Die britische Mandatsverwaltung bereitete das Land nicht auf die Unabhängigkeit vor; Afrikaner waren nur auf unterer Verwaltungsstufe tätig. Die Mittelschicht stellten die Inder dar, die England nach 1920 in großer Zahl für Handel, Wirtschaft und Verwaltung ins Land geholt hatte. Die Drei-Klassen-Gesellschaft führte zu erheblichen Spannungen. Ein Studium in Kenia oder Großbritannien war nur ganz wenigen Afrikanern möglich. Diese wenigen akademisch Gebildeten übernahmen mit der Unabhängigkeit schlagartig die Führungspositionen und wollten ihre Ideale eines afrikanischen Sozialismus in die Tat umsetzen.
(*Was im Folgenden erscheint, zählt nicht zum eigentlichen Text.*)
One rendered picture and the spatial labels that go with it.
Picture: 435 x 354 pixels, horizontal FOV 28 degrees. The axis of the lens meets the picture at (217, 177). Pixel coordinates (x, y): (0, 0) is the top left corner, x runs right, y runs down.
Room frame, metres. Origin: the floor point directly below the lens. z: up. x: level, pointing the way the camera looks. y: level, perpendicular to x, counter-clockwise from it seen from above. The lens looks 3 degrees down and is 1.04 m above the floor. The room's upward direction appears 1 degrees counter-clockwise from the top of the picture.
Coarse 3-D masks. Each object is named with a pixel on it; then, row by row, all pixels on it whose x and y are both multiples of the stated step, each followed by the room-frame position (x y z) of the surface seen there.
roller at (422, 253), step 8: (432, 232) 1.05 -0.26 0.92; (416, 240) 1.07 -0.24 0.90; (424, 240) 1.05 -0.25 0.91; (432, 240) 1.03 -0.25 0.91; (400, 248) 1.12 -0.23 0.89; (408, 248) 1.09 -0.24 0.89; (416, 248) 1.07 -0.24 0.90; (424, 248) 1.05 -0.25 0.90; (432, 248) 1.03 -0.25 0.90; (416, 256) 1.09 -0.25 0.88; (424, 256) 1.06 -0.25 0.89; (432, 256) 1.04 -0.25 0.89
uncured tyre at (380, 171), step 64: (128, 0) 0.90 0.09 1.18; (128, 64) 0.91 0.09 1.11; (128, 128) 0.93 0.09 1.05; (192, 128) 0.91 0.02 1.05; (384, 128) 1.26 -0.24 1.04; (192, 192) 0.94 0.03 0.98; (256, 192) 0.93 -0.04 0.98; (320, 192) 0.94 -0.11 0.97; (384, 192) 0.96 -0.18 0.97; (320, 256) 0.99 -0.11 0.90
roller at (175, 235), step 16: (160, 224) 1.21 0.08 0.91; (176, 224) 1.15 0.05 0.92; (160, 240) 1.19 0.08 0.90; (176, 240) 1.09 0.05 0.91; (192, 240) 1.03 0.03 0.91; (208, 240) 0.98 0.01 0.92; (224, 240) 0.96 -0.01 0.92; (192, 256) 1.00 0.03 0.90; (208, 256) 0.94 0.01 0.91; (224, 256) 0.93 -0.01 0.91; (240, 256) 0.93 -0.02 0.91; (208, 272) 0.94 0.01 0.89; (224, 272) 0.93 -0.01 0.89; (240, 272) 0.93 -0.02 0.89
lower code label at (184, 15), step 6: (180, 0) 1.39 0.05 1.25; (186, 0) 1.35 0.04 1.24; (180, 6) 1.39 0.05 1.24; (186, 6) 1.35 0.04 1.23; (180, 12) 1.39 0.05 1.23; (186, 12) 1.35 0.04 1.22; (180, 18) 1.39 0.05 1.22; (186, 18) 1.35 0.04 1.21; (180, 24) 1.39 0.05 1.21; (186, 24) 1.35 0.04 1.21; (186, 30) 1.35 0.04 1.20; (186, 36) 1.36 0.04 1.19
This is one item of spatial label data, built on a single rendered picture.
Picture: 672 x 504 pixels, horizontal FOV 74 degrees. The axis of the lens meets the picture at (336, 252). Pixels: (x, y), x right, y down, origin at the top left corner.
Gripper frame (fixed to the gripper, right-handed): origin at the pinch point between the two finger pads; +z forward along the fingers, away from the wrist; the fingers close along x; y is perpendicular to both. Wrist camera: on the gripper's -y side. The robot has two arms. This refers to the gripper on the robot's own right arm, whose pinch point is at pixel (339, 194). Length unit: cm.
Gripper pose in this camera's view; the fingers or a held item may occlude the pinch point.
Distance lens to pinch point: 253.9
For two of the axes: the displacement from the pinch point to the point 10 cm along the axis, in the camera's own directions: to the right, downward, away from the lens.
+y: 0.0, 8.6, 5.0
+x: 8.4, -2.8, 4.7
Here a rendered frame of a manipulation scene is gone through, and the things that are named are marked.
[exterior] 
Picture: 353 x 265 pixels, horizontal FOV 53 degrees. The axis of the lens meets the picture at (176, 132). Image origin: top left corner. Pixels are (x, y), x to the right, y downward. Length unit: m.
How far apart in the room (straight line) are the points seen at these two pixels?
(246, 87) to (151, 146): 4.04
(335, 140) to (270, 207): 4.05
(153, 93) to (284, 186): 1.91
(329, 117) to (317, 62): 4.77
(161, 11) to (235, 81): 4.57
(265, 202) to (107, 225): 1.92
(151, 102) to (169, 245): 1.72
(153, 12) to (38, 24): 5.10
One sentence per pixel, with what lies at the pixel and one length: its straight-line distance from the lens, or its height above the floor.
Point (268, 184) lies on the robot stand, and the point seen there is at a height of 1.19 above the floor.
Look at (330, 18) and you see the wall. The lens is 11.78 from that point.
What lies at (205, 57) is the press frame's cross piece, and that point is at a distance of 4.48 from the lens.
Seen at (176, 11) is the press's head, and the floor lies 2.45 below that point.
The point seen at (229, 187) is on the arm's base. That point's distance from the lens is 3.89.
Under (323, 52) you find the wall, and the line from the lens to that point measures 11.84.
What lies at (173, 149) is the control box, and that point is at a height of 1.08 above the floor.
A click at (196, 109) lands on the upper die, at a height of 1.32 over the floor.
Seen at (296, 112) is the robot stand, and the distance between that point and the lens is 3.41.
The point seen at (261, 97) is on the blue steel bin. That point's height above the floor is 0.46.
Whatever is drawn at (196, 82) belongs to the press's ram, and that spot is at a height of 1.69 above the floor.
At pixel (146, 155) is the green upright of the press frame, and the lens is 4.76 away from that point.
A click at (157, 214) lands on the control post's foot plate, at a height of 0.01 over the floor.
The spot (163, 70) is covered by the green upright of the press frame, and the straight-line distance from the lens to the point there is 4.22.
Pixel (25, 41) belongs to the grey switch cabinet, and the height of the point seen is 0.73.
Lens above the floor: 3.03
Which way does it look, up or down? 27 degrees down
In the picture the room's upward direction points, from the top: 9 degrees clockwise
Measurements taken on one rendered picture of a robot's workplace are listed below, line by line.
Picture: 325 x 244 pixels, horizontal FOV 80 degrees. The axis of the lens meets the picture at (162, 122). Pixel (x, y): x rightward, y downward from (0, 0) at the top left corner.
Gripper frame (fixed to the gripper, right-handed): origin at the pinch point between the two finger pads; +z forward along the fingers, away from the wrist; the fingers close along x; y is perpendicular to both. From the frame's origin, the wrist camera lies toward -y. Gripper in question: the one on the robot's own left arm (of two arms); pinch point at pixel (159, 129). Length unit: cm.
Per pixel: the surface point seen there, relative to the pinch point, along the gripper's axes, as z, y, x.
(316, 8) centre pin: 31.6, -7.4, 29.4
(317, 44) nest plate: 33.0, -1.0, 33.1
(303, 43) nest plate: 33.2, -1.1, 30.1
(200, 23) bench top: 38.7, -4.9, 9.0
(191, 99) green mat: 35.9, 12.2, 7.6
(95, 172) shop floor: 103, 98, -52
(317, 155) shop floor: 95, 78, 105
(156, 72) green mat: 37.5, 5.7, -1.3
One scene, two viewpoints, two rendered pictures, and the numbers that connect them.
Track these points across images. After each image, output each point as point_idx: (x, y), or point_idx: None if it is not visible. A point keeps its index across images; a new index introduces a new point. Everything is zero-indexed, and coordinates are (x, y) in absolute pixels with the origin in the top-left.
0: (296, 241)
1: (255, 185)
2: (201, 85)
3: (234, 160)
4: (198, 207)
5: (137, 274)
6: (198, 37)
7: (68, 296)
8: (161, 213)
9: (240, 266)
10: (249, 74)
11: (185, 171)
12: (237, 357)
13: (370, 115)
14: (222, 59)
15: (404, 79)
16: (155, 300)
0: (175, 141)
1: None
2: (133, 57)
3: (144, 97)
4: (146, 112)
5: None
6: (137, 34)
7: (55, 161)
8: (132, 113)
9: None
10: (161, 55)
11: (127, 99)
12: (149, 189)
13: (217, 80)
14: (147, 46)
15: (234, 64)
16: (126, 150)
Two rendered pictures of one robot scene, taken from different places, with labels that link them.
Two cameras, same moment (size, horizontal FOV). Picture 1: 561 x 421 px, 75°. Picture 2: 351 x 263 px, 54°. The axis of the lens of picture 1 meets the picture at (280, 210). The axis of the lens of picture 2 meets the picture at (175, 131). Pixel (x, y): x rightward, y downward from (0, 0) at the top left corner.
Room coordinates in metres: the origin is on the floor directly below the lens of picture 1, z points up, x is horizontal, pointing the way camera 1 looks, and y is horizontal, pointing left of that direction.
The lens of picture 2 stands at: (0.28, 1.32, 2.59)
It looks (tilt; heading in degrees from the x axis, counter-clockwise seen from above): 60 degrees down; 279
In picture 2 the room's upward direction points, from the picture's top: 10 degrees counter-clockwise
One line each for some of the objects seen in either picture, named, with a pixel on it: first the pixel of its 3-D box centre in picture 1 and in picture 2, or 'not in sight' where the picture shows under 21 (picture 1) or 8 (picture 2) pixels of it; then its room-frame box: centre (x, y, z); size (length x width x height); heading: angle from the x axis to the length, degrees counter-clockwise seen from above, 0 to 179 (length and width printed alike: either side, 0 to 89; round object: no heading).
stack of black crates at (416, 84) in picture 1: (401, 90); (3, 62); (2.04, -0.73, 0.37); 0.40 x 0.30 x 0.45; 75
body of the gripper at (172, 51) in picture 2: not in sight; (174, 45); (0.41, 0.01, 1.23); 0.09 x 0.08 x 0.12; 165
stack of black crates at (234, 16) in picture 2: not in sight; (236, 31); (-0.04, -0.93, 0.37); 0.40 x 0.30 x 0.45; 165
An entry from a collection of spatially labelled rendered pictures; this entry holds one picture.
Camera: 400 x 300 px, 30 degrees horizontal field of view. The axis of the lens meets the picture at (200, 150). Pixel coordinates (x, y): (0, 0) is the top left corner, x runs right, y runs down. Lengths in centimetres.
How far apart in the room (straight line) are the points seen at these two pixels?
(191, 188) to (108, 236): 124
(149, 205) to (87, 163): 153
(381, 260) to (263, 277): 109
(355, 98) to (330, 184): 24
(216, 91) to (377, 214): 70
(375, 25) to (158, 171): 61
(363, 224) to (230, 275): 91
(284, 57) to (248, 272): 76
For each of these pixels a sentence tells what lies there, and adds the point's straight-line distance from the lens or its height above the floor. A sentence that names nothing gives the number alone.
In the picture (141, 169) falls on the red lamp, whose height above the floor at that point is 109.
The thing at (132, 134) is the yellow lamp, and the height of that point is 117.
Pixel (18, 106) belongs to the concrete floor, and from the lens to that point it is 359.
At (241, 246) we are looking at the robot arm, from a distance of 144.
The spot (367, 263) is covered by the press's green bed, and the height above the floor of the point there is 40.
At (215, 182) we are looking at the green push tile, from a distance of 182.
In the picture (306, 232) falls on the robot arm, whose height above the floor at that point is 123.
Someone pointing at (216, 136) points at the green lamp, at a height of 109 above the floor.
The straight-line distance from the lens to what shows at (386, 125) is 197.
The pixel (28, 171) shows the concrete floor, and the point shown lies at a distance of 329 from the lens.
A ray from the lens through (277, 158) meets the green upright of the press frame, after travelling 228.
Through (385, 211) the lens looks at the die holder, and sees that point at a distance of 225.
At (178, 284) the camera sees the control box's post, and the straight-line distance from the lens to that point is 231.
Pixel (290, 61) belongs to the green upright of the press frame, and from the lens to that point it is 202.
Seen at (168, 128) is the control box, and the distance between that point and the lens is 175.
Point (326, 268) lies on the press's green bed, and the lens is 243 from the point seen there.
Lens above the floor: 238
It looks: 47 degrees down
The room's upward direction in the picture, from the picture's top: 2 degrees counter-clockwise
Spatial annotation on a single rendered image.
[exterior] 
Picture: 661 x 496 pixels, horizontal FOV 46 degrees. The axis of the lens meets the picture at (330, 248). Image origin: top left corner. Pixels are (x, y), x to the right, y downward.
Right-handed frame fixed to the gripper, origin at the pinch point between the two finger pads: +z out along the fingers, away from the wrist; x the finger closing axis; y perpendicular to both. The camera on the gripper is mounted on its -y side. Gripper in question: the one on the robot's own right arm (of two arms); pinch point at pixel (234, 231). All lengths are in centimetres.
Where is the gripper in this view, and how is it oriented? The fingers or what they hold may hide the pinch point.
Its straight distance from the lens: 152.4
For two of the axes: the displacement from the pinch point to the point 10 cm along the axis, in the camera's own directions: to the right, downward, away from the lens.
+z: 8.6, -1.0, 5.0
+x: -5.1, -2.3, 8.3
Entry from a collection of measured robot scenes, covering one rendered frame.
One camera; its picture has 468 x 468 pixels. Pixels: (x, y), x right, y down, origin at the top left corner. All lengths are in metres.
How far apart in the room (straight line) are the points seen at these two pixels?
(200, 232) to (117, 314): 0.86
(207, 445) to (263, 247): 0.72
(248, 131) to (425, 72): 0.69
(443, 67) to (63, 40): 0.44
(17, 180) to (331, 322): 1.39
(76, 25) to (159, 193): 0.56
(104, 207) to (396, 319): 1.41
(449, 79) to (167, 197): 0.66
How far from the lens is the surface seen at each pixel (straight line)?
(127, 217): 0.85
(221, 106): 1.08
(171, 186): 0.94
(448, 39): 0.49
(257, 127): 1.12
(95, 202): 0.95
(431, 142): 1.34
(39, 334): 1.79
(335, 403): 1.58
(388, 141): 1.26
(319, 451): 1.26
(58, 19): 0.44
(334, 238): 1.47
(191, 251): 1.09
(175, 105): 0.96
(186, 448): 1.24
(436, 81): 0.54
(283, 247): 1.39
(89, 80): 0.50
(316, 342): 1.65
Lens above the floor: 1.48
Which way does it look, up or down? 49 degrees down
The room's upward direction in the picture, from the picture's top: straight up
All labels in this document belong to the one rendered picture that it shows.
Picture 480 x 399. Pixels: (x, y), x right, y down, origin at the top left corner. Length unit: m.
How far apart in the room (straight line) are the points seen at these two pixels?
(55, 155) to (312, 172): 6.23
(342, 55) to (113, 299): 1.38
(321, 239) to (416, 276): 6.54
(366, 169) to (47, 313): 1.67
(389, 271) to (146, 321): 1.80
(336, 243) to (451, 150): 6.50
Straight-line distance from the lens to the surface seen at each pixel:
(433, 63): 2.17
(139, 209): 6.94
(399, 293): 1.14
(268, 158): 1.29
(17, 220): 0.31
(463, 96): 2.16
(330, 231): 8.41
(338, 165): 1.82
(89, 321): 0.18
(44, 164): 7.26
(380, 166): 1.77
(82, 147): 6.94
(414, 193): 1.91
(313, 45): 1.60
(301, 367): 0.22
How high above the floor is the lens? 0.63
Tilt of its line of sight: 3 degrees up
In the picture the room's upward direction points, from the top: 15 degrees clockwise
Trotz eher ungünstiger Quellenlage gelingt es Eckert, ein differenziertes Bild zu zeichnen von sozialen Strukturen, Bildungsmöglichkeiten, agrarischer Kultur und städtischem Leben, Gewerkschaften und Parteienbildung der afrikanischen Gesellschaft unter dem Joch einer zumeist überheblichen europäischen Verwaltung. Die neue Elite regierte trotz anders lautender Rhetorik wie ihre britischen Vorgänger zentralistisch, autoritär und letztlich ohne den erhofften Erfolg.
HANS JOCHEN PRETSCH
Andreas Eckert: Herrschen und Verwalten. Afrikanische Bürokraten, staatliche Ordnung und Politik in Tanzania, 1920-1970. R. Oldenbourg Verlag, München 2007. 313 S., 49,80 [Euro].